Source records

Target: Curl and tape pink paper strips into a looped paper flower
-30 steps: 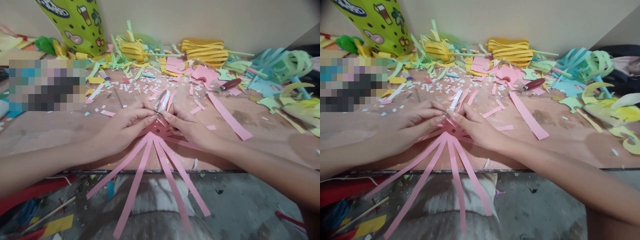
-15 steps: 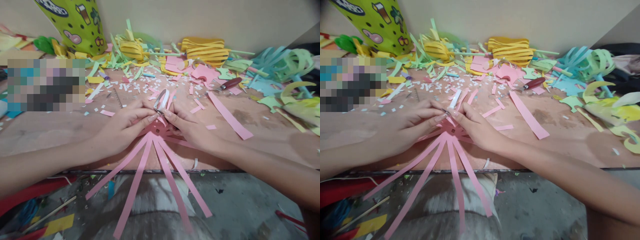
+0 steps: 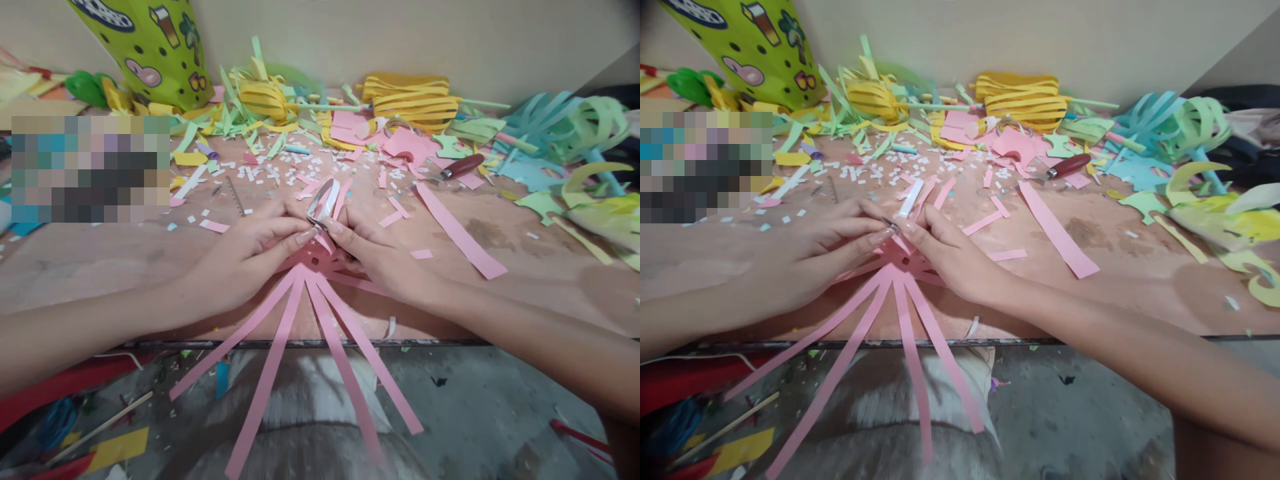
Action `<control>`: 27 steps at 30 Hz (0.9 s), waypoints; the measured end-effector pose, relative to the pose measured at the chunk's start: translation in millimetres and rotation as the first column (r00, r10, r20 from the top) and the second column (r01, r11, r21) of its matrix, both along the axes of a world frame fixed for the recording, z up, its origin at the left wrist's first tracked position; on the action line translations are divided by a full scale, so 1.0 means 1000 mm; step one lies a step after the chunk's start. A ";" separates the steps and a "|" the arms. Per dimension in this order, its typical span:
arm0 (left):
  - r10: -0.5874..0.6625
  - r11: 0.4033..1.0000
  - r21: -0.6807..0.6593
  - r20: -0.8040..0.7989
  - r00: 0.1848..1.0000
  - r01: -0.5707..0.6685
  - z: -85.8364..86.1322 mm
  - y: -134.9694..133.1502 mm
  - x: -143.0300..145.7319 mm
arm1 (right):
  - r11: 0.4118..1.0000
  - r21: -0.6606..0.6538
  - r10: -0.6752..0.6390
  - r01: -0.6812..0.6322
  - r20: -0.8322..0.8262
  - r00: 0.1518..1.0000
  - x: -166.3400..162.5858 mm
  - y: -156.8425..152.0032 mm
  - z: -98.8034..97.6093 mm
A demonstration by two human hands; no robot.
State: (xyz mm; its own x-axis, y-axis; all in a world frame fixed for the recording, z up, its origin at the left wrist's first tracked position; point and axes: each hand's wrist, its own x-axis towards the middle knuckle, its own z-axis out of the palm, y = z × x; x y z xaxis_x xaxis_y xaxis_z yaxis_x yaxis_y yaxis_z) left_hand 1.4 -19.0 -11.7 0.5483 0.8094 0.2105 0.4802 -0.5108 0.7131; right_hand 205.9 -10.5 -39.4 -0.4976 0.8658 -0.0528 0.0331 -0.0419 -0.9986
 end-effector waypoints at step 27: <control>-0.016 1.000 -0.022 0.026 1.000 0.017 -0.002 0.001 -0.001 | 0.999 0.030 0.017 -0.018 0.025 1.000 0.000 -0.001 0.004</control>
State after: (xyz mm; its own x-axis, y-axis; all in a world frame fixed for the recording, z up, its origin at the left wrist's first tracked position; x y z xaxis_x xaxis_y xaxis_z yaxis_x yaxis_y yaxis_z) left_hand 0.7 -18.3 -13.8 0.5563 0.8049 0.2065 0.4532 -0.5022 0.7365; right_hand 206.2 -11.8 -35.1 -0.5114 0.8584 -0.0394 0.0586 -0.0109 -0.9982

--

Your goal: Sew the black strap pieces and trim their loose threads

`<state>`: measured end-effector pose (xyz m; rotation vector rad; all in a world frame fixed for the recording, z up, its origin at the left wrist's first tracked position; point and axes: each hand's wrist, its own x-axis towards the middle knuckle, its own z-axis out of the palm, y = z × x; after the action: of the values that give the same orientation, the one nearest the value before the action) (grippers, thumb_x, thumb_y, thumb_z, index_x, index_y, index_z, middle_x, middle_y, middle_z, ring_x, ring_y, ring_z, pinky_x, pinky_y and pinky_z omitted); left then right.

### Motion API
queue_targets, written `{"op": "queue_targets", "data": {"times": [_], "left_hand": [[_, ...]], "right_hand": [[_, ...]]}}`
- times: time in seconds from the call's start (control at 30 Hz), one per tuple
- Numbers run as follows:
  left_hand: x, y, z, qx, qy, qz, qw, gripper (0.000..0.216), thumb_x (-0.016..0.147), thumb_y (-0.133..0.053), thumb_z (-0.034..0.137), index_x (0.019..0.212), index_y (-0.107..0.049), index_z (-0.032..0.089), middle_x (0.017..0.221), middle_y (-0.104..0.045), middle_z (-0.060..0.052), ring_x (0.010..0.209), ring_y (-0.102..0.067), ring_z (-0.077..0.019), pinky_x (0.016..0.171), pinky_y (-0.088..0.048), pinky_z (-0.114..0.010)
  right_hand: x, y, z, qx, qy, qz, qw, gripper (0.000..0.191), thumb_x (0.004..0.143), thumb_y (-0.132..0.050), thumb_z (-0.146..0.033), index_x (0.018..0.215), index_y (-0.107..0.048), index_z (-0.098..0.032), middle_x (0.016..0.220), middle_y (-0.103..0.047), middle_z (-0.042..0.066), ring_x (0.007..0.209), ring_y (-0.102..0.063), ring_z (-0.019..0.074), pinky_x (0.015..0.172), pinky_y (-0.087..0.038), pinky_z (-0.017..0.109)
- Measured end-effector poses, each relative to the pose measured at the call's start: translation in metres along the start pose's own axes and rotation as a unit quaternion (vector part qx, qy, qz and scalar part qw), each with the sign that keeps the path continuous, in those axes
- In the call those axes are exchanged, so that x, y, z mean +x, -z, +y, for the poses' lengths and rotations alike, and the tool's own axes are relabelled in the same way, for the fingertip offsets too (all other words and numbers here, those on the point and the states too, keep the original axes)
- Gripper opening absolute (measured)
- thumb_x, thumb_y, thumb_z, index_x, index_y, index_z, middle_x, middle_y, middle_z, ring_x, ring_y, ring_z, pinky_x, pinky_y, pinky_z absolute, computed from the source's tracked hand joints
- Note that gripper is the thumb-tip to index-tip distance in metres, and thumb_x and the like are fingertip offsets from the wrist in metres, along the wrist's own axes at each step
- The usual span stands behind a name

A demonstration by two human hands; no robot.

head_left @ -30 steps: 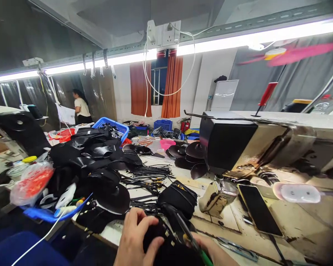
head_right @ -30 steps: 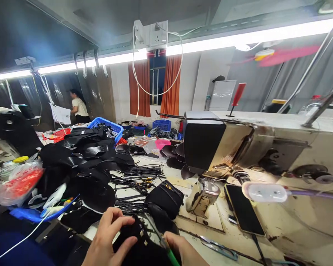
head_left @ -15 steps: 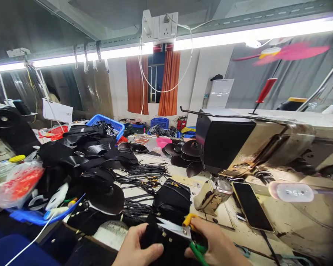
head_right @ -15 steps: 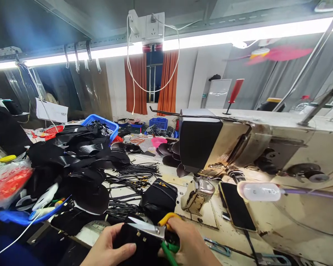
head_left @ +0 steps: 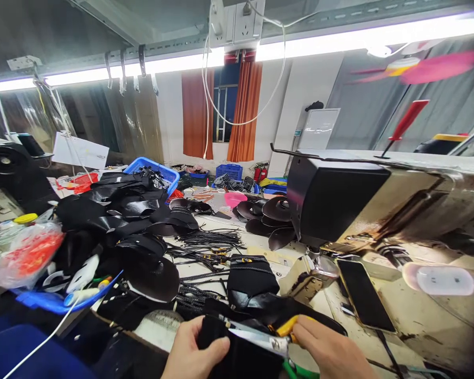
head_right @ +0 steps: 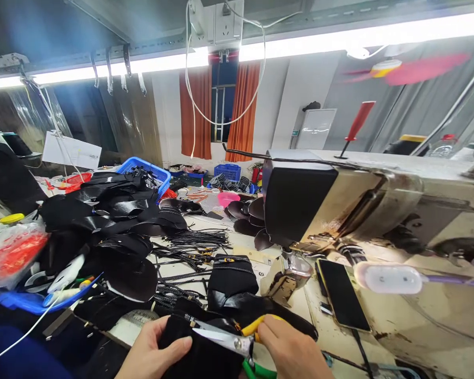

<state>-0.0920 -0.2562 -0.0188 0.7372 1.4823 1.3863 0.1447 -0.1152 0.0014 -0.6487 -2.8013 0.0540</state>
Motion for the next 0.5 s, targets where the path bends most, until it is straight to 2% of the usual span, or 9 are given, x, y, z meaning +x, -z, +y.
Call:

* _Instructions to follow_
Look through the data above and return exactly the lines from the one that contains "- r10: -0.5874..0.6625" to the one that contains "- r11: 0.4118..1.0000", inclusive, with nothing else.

* _Output for this task_
  - r10: -0.5874..0.6625
  - r11: 0.4033..1.0000
  - r21: -0.6807..0.6593
  - r20: -0.8040..0.7989
  - r00: 0.1848..1.0000
  - r01: -0.5707..0.6685
  - z: -85.8364..86.1322 mm
  - y: -134.9694..133.1502 mm
  - x: -143.0300..145.7319 mm
arm1 (right):
  - r11: 0.4118..1.0000

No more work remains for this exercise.